Willcox, Arizona offered a chance to catch our breath, keep our touring low-key, and end our time in the state on a relaxed note. We expected to spend most of our time “at home,” with a few afternoon jaunts before dinner and a movie each night in Fati. And while that was partially true, we all know what they say about the best-laid plans.
We started our five-day stay at the fabulous Willcox-Cochise AZ, KOA Holiday campground with dinner from the onsite Roadrunner Kafé, where the pizza we ordered was delivered right to our door, hot and delicious. We’d been excited to have a patio with a real table and chairs, an outdoor grill (oh, happy day!), and a fire pit. The unexpectedly cold weather had other ideas, but if we return to this area, we’ll make sure we do it when it’s sunny and pleasant so we can make full use of those fabulous amenities.

We didn’t really have plans for touring the area, but we did want to visit the “sky islands” of Chiricahua National Monument, where enormous rock formations tower high above Bonita Canyon. Apache – who at one time did not use that pejorative term (from the Spanish interpretation of the Zuni word meaning “enemy”) in reference to themselves, but instead use the name “Nde,” meaning “the people” – lived here while it was still a part of Mexico, prior to settlement by emigrant families from Canada, Ireland, and Sweden.




A band of coatimundi had been spotted that morning, so we should watch for them, said the woman at the Visitor Center. Black bear, rattlesnakes, whitetail deer, mountain lions, and other large mammals live here, too, but the only wildlife we saw was a lone deer.

Driving around Willcox the next day, we braved a rough road that led to a derelict cemetery just outside town, where Warren Earp was buried.


Warren was the youngest of the Earp brothers and, having avoided the shootout at the O.K. Corral in Tombstone, he jumped right in to help his brother Wyatt and their buddy Doc Holliday take revenge for the later killing of his brother Morgan before fleeing Arizona, only to land in Willcox years later, get stupid drunk, and take a bullet through the heart compliments of a patron of the saloon where Earp was over-imbibing. The shooter was acquitted on grounds of self-defense.

The nearly-forgotten cemetery told the story of Willcox’s early days, when people died too young; some far too young.

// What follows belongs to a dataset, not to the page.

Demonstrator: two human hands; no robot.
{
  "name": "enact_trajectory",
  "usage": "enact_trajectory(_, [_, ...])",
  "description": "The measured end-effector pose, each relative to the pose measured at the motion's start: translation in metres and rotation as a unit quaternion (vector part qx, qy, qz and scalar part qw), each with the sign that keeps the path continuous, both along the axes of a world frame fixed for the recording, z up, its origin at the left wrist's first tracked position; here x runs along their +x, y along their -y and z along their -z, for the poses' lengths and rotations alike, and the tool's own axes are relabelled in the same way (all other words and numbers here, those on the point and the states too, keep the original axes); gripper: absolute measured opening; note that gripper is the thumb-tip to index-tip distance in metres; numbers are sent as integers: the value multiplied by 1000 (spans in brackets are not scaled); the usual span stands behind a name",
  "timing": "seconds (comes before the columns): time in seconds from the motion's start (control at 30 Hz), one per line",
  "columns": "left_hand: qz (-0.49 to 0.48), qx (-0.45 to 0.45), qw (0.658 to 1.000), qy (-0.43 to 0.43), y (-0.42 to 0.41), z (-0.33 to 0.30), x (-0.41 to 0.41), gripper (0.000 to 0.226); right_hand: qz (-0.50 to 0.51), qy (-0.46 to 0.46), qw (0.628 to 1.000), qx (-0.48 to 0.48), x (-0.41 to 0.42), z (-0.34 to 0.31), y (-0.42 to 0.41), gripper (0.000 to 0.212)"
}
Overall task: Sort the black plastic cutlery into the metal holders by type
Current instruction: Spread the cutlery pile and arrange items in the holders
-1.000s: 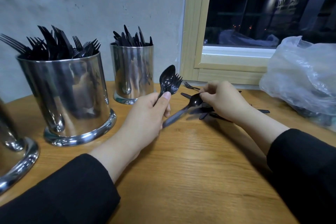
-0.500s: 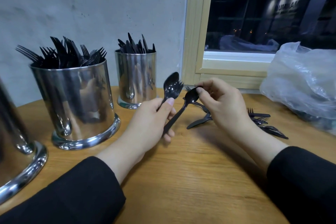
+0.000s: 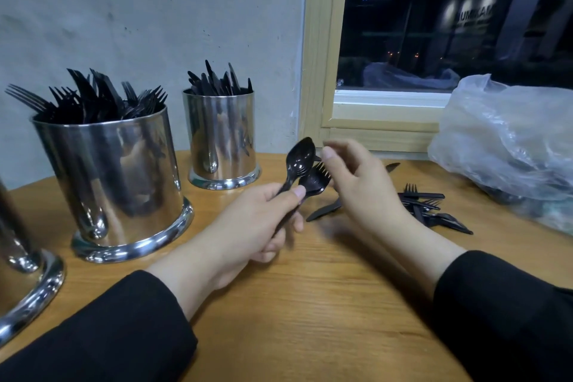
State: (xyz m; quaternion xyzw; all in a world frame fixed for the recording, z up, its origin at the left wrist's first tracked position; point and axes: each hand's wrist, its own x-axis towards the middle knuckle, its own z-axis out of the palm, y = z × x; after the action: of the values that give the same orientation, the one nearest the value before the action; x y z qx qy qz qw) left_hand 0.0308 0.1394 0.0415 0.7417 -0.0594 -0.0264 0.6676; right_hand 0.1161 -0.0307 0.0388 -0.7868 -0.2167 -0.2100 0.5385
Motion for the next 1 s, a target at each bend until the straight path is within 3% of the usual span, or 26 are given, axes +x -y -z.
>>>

Also just outside town is the Willcox Playa Wildlife Area where, we’d heard, we might spot Sandhill Cranes arriving at their winter migration grounds. Understatement of the decade. There were thousands and thousands, with more arriving every minute. We spent two evenings at the wildlife area watching them flying in over the mountains in great, long lines.



Many of you have probably seen Simon’s videos of their arrival. If not, here are a couple of videos from our YouTube channel.
Then, because we can’t help ourselves when there is touring to be done, we paid a visit to Bisbee, on the border with Mexico, the day before leaving Willcox.

Bisbee was a mining town, and Simon spent a long time looking at the open mine while Susan mainly waited in the car.


The semi-abandoned but totally adorable Lowell was just a couple of blocks away. It’s a tiny throwback to a kinder, gentler time, from the storefronts down to the old-timey cars parked along the curbs.


It was here that we also got our first look at the border wall between the U.S. and Mexico, just a few miles south of Bisbee, in Douglas.

On the way back to Willcox we stopped at Whitewater Draw, where some of the Sandhill Cranes spend the day before flying over the mountain range to Willcox. Here, we watched them take off and make that journey.


We were ready to move on when morning came. We’d spent 49 days in Arizona – the most in any state so far – and we headed toward New Mexico feeling we’d learned so much about this part of the southwest, which had surprised and delighted us so often.